As one of the youngest members of that generation, my adolescence began with the crest of the Alternative wave and ended with its rapid crash in the late ’90s. It is important to understand that 1991 didn’t come out of nowhere: there was a grand American tradition of independent music in the rock and punk genres going back to at least the late ’70s, when bands like Black Flag and Husker Du began to emerge. The networks that were built as small do-it-yourself bands crisscrossed the nation through the ’80s paving the way for the so-called “alternative revolution” that began in the ’90s. Gen Xers who were only five or so years older than me had memories of the old scene, before “alternative” began a commercial label and a mainstream cultural phenomenon. While I was aware of the history of alternative music as a teenager, I was too young to have experienced it.

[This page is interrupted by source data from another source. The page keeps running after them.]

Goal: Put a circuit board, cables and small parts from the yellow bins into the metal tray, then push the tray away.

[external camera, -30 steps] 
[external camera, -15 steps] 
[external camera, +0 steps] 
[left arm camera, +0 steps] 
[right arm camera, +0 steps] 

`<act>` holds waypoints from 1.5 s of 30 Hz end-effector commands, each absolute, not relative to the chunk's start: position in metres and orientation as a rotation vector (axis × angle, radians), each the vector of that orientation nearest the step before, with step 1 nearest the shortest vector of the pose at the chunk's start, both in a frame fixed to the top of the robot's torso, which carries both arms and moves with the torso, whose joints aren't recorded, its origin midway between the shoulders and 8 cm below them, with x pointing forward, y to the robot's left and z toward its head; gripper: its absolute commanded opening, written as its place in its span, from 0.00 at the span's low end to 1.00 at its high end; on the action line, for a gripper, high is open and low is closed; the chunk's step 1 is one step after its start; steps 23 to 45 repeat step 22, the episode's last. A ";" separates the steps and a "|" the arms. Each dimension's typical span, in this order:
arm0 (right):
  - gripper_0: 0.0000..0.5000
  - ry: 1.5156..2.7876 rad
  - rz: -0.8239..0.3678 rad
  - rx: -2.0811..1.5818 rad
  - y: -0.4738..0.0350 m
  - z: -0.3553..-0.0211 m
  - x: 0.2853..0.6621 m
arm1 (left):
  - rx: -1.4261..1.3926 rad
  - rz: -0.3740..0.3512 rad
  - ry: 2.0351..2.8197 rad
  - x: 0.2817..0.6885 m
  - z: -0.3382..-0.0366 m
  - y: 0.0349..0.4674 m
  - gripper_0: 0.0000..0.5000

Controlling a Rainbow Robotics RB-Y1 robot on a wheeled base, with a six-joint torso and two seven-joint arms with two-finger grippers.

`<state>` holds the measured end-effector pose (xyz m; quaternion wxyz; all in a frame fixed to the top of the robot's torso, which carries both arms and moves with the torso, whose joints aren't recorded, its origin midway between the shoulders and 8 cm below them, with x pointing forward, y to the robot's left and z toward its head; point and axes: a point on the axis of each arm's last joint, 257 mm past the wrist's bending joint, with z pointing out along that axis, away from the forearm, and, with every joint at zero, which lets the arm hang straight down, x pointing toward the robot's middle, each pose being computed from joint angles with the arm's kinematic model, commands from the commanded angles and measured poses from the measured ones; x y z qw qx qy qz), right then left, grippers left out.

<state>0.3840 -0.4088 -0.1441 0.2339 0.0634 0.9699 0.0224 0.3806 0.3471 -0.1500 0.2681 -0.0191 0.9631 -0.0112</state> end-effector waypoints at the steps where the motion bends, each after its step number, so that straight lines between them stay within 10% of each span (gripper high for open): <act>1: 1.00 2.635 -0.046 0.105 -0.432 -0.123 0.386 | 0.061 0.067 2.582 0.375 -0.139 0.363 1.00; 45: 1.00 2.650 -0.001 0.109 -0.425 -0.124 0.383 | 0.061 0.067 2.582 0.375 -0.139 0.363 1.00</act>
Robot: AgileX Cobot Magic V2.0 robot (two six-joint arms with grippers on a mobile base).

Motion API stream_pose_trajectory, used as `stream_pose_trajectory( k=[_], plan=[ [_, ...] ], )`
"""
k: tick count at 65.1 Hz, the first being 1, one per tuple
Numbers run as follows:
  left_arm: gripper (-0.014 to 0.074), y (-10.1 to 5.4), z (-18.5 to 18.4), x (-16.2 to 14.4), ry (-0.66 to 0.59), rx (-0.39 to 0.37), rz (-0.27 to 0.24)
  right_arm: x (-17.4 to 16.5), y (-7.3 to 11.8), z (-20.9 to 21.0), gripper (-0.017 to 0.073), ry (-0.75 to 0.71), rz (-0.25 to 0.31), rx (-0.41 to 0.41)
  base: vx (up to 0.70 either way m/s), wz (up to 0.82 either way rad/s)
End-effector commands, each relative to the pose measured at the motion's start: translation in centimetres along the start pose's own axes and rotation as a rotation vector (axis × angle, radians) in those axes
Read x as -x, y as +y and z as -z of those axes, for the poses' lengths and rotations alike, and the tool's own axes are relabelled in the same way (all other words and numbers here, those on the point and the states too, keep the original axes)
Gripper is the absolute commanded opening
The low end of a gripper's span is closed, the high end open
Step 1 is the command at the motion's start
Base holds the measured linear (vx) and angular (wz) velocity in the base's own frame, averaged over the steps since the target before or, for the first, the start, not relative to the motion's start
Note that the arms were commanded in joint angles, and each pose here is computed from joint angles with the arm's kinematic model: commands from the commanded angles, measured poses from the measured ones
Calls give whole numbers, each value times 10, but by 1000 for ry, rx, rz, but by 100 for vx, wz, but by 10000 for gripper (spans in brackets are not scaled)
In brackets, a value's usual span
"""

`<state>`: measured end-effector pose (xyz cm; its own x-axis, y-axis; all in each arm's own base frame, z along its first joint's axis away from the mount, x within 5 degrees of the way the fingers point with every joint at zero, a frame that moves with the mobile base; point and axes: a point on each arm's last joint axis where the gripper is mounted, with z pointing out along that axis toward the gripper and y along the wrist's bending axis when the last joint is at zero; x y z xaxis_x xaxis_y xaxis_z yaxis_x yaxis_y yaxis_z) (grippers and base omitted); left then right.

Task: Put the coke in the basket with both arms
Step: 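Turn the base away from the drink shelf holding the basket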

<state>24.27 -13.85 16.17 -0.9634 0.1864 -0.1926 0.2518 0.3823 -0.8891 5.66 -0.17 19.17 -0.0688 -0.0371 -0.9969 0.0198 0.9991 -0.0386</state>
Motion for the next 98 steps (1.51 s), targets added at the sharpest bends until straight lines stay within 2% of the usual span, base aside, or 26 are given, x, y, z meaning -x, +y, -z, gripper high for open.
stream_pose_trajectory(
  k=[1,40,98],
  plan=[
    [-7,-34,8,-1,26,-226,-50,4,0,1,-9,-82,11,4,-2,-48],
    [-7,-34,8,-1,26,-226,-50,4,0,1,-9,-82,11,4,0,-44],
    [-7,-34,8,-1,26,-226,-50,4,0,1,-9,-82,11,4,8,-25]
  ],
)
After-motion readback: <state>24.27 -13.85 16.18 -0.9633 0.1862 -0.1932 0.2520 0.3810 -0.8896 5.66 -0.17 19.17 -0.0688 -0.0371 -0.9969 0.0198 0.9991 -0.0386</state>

The rapid ascent of alternative culture – embodied by the Lollapalooza tour, the growth of what had been niche magazines like SPIN, the endless playing of alt-rock videos on MTV, the emergence of corporate radio stations devoted to alternative music, and the presence of alt-superstars on magazines like Time – made it feel as though “alternative” was more than a music label. At 14-years-old, “alternative” seemed to be an all-encompassing aesthetic theory of life: it was a way of dressing, a way of thinking, a way of talking, a way of dating, a way of consuming culture, and yes, a way of rocking out.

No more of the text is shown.